This exciting time was confounded by a significant challenge. Though they were very much in love, one of them had an incredibly tough time making wise financial choices. During the wedding planning process, the financially astute fiancée grew concerned about the problems the challenged partner could bring. Even though the financially illiterate fiancée had every other admirable quality, the finance issue nearly created enough doubt to end the engagement.  Fortunately, my friends moved forward with the ceremony, were married and immediately went to work on learning new healthy financial habits as a couple.

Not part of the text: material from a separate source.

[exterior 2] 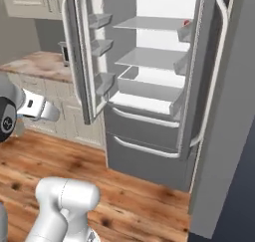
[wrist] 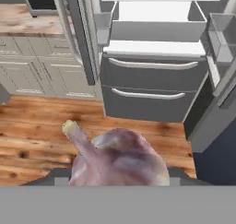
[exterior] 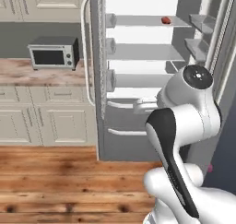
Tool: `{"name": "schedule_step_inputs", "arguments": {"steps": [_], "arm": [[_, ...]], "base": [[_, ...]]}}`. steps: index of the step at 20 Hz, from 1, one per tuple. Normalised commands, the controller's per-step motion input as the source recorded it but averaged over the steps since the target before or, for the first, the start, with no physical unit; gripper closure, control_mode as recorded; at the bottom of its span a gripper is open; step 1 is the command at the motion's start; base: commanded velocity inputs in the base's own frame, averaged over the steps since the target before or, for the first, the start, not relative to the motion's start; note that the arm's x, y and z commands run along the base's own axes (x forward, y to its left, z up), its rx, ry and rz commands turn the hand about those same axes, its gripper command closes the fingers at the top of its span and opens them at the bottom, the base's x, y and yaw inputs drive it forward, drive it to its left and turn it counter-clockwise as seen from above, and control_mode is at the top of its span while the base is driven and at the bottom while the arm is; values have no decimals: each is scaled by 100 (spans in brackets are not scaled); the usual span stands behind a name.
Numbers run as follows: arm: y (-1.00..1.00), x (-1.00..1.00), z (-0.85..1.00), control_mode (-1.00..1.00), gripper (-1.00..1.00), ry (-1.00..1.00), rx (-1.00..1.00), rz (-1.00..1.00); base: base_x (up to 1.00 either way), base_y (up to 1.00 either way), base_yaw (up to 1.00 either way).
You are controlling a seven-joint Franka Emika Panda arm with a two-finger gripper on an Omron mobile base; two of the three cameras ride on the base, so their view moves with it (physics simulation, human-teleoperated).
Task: Retrieve the bottle and the shaker from the cabinet and place them next to the mixing bowl on the counter. Then add garlic from the fridge to the mixing bowl.
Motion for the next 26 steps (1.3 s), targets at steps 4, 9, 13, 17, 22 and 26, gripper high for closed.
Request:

Telecommunication and data

Is financial folly a relationship red flag?

Let’s segue into how this relates to telecommunications and data, specifically to your average communications operator. Just like a concerned fiancée, you’d think twice about making a commitment to an organization that didn’t have a strong foundation.

Like the financially challenged fiancée, the average operator has a number of excellent qualities: functioning business model, great branding, international roaming, creative ads, long-term prospects, smart people at the helm and all the data and IT assets you can imagine.  Unfortunately, despite the externally visible bells and whistles, over time they tend to lose operational soundness around the basics. Specifically, their lack of data quality causes them to forfeit an ever increasing amount of billing revenue. Their poor data costs them millions each year.

A recent set of engagements highlighted this phenomenon. The small carrier (3-6 million subscribers) who implements a more consistent, unique way to manage core subscriber profile and product data could recover underbilling of $6.9 million annually. A larger carrier (10-20 million subscribers) could recover $28.1 million every year from fixing billing errors. (This doesn’t even cover the large Indian and Chinese carriers who have over 100 million customers!)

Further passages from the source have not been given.